*TASK STATEMENT:* Work out how many lines of the data below hold the string "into". Answer with that number alone.

*RECORDED INFORMATION:*
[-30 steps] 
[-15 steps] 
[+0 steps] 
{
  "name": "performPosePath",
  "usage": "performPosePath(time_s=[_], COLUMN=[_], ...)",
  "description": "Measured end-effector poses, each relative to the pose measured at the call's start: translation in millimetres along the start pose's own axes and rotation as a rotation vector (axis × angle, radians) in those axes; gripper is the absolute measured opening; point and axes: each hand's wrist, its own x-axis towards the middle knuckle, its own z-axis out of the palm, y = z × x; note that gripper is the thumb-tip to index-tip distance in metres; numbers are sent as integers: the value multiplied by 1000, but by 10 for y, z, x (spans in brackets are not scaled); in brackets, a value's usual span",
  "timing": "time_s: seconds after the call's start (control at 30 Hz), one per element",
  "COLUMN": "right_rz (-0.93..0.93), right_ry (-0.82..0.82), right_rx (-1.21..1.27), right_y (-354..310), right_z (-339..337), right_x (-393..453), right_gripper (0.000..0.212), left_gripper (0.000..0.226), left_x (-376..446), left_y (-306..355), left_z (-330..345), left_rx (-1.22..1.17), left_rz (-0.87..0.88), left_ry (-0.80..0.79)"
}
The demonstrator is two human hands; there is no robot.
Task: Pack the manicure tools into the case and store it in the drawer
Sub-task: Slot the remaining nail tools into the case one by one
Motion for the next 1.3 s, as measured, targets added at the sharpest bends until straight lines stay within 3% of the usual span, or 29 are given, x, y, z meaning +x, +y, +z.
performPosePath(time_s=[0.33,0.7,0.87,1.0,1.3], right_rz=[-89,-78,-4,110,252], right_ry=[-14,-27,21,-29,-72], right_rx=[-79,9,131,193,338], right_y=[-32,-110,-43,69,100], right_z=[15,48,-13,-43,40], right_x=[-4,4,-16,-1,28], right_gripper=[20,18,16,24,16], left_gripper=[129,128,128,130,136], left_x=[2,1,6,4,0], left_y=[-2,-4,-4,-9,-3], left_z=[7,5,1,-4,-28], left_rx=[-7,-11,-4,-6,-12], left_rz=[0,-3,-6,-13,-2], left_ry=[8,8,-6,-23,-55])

*WRITTEN ANSWER:* 2